* **ASSIGNMENT**
Without the pictures, extract every line from the start of the material to the line containing "the white cord", both ends included.

* **DATA FOR THE TASK**
====

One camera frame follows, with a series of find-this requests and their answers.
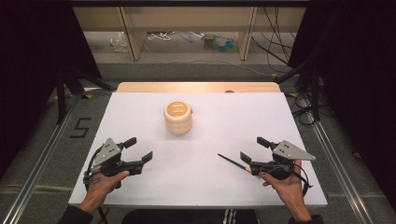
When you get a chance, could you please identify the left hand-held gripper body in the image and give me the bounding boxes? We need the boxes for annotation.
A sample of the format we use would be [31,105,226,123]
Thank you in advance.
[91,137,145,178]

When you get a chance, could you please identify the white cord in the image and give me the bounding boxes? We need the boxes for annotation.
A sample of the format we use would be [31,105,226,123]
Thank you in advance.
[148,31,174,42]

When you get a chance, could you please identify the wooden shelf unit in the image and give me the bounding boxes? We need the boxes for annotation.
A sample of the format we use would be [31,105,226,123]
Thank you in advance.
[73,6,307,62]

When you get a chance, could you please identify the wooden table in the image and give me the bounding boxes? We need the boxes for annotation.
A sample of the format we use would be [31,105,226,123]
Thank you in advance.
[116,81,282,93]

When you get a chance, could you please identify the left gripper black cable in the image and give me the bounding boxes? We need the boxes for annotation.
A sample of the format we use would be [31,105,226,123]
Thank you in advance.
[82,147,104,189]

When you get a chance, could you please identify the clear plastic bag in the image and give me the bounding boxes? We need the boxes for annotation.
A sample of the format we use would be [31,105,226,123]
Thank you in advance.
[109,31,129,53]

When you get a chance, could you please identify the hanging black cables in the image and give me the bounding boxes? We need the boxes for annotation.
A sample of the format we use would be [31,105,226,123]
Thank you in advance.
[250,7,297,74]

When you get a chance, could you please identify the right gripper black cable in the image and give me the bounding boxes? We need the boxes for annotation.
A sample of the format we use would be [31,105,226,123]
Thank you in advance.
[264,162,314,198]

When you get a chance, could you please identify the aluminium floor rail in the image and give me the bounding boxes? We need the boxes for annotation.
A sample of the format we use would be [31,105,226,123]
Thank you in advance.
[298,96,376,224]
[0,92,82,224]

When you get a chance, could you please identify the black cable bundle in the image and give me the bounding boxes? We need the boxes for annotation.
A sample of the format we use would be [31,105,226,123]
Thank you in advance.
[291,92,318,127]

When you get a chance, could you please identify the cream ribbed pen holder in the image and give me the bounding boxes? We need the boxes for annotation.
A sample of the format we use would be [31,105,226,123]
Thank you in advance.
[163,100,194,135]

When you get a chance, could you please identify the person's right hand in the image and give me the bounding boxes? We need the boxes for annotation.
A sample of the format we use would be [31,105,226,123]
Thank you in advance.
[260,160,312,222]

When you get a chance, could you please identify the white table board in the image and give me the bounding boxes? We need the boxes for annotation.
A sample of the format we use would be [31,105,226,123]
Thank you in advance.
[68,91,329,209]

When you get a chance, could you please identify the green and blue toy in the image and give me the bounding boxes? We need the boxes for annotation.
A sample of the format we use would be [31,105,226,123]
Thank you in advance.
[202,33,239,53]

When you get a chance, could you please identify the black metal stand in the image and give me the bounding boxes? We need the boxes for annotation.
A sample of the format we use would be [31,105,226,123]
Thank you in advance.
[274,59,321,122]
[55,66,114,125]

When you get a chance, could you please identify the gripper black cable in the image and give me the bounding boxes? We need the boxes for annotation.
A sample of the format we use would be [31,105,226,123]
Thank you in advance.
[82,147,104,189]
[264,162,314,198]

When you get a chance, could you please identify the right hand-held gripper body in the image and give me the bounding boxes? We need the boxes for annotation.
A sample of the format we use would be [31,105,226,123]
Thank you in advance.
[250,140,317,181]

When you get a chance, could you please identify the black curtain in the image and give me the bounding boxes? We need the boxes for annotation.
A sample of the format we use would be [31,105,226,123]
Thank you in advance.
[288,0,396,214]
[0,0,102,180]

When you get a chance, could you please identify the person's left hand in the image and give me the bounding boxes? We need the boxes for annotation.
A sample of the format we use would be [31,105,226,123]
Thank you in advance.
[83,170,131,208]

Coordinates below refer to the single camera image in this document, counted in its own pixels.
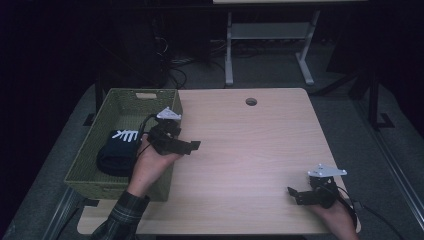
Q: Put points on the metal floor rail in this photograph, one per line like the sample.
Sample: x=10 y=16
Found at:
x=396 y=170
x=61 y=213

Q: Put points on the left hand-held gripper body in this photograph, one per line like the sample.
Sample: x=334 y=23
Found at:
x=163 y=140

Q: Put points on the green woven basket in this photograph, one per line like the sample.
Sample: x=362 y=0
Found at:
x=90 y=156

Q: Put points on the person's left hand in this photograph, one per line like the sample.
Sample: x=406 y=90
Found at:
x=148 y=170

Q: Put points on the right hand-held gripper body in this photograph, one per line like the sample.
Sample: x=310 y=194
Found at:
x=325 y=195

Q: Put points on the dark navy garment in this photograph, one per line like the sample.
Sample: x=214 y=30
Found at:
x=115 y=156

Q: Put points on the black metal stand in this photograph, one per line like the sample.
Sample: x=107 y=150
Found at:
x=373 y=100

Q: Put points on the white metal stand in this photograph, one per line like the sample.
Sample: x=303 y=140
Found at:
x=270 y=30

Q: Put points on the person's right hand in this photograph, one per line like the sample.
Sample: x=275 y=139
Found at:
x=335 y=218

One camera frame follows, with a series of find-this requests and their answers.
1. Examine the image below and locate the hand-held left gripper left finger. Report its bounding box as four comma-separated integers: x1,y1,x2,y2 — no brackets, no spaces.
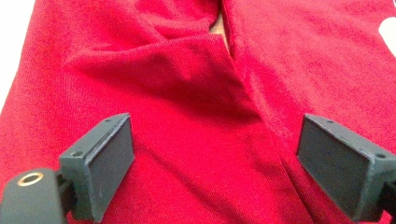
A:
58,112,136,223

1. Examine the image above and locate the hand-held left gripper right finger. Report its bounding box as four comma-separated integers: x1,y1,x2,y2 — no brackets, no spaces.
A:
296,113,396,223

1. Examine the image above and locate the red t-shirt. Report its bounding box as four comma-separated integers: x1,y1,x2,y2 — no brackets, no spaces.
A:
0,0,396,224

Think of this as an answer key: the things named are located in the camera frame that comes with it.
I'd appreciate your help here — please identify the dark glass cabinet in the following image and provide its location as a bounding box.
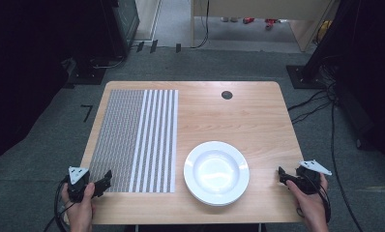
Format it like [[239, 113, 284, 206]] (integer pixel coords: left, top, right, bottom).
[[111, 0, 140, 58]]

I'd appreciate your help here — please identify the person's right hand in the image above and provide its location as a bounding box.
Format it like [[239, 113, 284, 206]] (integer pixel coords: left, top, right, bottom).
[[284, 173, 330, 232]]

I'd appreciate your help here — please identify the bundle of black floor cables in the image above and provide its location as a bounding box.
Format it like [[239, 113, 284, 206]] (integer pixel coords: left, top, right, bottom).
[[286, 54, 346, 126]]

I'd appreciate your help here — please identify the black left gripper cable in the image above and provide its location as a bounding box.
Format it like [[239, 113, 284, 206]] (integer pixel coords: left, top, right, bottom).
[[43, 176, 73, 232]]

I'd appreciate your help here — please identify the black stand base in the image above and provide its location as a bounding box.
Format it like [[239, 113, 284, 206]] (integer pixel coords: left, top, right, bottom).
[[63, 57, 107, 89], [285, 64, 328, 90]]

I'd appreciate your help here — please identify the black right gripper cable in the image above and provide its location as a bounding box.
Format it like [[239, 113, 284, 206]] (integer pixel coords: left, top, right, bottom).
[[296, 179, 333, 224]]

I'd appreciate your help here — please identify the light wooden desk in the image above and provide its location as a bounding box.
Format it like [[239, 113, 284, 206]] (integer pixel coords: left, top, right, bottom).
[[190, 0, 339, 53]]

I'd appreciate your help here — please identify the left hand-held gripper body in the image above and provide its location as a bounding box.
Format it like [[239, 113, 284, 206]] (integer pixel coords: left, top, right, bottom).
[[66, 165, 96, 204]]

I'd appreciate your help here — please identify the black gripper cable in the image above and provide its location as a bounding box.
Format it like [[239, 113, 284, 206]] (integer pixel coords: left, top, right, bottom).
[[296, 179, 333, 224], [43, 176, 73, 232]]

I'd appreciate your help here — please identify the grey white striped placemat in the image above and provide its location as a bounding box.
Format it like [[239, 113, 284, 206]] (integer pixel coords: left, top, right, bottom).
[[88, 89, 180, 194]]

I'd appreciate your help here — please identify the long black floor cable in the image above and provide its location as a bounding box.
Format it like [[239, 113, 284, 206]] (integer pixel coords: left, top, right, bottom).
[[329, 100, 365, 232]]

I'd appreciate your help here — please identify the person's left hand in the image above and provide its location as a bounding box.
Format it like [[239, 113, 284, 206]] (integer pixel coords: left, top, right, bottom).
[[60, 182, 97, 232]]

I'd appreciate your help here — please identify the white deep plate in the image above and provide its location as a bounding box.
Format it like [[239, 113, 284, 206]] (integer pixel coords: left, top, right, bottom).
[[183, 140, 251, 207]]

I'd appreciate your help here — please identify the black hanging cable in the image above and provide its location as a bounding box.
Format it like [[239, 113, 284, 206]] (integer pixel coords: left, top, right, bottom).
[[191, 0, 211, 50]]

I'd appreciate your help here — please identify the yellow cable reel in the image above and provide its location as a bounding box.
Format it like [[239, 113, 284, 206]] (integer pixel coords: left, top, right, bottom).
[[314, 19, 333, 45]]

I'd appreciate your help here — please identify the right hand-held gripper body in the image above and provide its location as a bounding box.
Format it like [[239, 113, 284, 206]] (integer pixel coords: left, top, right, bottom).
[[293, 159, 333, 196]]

====

* **ANSWER SPACE**
One camera frame follows, with a series of find-this requests and their answers.
When you get a chance, could you please identify the left hand-held gripper body in the image and give me the bounding boxes? We need the boxes for annotation.
A sample of the format we use would be [31,105,226,123]
Thank you in advance.
[91,137,145,178]

When you get a chance, could you please identify the white cord in the image and give me the bounding boxes? We need the boxes for annotation.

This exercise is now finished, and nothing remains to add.